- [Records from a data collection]
_ _ _ _
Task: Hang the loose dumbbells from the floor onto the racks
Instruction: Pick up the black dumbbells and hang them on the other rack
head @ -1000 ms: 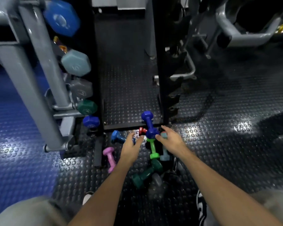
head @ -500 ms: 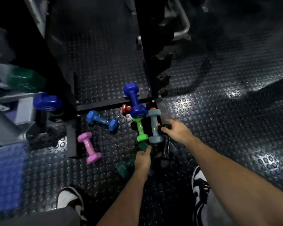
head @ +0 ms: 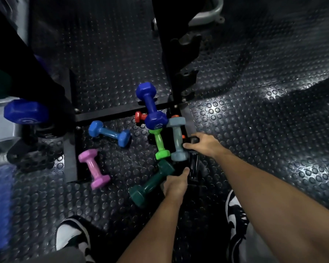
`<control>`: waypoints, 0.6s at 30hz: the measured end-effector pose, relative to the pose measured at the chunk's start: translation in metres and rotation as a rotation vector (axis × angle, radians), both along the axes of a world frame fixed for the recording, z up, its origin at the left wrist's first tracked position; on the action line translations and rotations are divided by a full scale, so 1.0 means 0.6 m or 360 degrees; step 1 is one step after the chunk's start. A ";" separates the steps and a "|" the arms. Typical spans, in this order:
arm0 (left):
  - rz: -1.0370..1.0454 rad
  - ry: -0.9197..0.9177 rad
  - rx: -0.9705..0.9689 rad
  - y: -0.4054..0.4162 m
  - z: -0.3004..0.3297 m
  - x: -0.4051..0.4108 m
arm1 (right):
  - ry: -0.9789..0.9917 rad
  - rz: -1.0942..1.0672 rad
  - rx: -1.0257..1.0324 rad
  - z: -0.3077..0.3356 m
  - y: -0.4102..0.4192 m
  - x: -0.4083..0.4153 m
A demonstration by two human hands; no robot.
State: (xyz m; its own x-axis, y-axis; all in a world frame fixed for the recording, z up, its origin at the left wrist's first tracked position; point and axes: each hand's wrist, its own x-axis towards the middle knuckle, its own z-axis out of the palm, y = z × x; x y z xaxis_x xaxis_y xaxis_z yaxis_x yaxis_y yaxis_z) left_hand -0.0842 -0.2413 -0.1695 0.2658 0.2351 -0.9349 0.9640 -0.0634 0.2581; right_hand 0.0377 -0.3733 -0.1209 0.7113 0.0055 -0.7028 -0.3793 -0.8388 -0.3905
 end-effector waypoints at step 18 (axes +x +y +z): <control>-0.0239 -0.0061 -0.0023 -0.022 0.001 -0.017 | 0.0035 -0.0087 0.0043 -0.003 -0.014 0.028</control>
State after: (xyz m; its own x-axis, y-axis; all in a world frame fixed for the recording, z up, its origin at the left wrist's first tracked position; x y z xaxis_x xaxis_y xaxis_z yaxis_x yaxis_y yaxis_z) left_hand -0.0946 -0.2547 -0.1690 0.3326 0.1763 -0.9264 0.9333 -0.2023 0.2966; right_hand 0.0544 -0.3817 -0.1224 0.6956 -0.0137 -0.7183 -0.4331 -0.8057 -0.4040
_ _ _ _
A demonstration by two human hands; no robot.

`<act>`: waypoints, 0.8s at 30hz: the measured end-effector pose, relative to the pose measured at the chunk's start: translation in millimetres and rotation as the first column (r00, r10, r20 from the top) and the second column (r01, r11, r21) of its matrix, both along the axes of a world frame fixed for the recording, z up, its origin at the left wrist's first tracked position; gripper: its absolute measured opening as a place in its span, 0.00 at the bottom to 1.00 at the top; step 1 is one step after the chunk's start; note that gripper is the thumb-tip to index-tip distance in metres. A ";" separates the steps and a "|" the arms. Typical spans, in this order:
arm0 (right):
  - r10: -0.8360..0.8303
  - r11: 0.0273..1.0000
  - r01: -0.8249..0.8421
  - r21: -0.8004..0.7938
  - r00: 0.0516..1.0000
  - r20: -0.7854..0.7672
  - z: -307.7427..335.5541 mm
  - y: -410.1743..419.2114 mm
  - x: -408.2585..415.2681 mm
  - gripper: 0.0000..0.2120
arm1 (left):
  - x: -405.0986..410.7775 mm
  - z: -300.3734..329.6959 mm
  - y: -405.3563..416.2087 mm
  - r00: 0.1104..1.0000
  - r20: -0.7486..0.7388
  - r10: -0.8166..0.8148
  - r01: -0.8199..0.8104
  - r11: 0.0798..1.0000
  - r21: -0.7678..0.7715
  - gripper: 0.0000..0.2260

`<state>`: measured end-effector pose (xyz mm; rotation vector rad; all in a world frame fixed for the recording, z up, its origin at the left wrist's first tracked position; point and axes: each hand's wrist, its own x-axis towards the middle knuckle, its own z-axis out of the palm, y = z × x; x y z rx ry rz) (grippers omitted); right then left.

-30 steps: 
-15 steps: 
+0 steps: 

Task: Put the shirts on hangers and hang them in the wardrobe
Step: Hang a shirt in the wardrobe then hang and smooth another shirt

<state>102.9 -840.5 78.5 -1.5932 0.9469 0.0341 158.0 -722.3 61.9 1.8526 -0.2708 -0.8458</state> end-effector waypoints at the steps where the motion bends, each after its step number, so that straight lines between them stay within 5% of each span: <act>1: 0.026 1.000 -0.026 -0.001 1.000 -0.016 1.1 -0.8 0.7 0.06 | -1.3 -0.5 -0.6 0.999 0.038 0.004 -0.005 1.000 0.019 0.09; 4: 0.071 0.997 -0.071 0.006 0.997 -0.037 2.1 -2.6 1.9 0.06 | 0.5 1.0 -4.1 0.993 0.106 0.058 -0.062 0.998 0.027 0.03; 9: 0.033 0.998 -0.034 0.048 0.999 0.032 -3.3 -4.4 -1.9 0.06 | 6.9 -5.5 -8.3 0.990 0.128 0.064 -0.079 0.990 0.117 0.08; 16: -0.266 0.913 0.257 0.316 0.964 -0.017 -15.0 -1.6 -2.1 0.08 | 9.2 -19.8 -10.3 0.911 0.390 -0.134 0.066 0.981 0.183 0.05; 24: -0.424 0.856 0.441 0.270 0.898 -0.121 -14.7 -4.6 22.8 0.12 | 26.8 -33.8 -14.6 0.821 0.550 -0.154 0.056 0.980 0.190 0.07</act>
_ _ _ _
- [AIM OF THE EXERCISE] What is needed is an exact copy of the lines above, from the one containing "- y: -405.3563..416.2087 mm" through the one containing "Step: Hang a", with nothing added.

- [ANSWER TO THIS PROBLEM]
  - y: -405.3563..416.2087 mm
  - r00: 0.1104..1.0000
  - r20: -0.7486..0.7388
  - r10: -0.8166..0.8148
  - r01: -0.8199..0.8104
  - r11: 0.0798..1.0000
  - r21: -0.7678..0.7715
  - gripper: 0.0000..0.2260

`<state>`: measured end-effector pose (xyz mm; rotation vector rad; all in a world frame fixed for the recording, z up, its origin at the left wrist's first tracked position; point and axes: each hand's wrist, its own x-axis towards the middle knuckle, its own z-axis out of the palm, y = z × x; x y z rx ry rz) (grippers omitted); right then left.

-30 steps: 
-15 steps: 
+0 steps: 

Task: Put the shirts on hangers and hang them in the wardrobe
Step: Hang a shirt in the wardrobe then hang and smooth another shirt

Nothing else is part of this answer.